WHAT YOU SHOULD DO
Only the lines from the beginning of the data below through the line that contains "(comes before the" should be repeated, exactly as written.

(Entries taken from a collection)
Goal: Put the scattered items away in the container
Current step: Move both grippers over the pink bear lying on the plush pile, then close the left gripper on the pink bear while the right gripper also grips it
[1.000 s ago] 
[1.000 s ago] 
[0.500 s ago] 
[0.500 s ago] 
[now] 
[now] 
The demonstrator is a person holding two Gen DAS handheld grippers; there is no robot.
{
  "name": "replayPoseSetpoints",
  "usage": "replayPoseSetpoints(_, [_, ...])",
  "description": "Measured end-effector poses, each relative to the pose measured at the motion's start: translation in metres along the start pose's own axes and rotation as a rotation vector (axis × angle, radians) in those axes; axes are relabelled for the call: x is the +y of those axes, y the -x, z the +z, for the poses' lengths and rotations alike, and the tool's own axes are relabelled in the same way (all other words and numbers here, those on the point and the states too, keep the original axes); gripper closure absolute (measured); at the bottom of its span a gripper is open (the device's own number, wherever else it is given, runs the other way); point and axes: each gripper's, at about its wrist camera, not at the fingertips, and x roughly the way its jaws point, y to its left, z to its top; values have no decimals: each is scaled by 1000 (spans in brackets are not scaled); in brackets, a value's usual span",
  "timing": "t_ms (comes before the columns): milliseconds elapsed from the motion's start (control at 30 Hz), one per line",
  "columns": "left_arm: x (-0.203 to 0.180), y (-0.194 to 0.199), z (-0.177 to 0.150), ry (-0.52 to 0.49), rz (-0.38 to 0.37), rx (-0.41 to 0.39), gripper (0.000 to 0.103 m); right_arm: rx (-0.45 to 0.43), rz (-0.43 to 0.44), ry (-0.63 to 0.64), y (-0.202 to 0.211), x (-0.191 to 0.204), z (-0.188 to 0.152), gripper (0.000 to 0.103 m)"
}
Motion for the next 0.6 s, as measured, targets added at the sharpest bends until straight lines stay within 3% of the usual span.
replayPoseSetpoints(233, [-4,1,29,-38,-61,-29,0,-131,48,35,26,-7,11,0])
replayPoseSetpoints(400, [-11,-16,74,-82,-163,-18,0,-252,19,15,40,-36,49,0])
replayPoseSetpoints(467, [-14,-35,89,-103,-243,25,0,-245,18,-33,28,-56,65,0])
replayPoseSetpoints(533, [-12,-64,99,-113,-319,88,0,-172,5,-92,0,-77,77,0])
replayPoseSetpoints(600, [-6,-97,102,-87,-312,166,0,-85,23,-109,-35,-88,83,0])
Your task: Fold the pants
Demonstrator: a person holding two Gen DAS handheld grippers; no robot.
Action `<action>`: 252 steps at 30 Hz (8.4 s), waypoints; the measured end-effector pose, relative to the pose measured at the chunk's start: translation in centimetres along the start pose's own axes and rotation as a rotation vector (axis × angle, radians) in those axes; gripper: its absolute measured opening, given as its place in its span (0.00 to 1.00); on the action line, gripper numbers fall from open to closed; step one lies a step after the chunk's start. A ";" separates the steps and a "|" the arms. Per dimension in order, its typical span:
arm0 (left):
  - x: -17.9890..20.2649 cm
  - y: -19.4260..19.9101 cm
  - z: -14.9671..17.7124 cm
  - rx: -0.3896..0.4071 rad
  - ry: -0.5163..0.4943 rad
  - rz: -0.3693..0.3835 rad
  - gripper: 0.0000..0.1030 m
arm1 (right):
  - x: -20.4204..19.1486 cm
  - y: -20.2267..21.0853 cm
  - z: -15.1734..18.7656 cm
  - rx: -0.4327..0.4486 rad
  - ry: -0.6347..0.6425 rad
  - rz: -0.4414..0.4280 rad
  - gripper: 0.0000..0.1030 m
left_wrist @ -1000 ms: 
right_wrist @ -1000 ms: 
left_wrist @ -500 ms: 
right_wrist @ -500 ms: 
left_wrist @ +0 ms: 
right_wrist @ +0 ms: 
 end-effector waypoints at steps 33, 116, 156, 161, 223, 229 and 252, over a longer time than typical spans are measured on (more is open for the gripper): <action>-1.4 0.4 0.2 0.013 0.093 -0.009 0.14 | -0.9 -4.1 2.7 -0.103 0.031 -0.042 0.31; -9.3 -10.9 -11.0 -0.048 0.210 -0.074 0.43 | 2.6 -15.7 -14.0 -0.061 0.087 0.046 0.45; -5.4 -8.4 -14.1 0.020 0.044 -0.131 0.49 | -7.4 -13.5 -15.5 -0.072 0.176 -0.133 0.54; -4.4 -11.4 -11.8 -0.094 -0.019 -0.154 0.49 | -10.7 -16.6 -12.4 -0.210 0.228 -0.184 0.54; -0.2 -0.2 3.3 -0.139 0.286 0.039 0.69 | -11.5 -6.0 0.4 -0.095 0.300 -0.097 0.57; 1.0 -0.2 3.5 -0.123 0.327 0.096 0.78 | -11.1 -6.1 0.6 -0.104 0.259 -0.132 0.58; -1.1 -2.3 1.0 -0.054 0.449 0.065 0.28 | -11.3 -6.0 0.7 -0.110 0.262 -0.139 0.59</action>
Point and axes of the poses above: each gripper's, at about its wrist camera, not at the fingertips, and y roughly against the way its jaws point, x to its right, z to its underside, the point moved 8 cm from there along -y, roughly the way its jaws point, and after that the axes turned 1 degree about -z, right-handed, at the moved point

REPLY
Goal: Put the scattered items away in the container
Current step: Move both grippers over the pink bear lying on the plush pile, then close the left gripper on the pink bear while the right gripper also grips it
[1.000 s ago] 
[1.000 s ago] 
[0.500 s ago] 
[0.500 s ago] 
[now] 
[now] 
The demonstrator is a person holding two Gen DAS handheld grippers; there is no robot.
{
  "name": "replayPoseSetpoints",
  "usage": "replayPoseSetpoints(_, [_, ...])",
  "description": "Measured end-effector poses, each relative to the pose measured at the motion's start: translation in metres along the start pose's own axes and rotation as a rotation vector (axis × angle, radians) in those axes; axes are relabelled for the call: x is the +y of those axes, y the -x, z the +z, for the poses' lengths and rotations alike, and the tool's own axes are relabelled in the same way (all other words and numbers here, those on the point and the states too, keep the original axes); gripper closure absolute (measured); at the bottom of its span a gripper is open (the device's own number, wherever else it is given, runs the other way); point and axes: each gripper's, at about its wrist camera, not at the fingertips, and x roughly the way its jaws point, y to its left, z to its top; values have no decimals: each is scaled by 1000 (spans in brackets are not scaled); in brackets, a value's usual span",
  "timing": "t_ms (comes before the columns): milliseconds elapsed from the motion's start (control at 30 Hz), one per line",

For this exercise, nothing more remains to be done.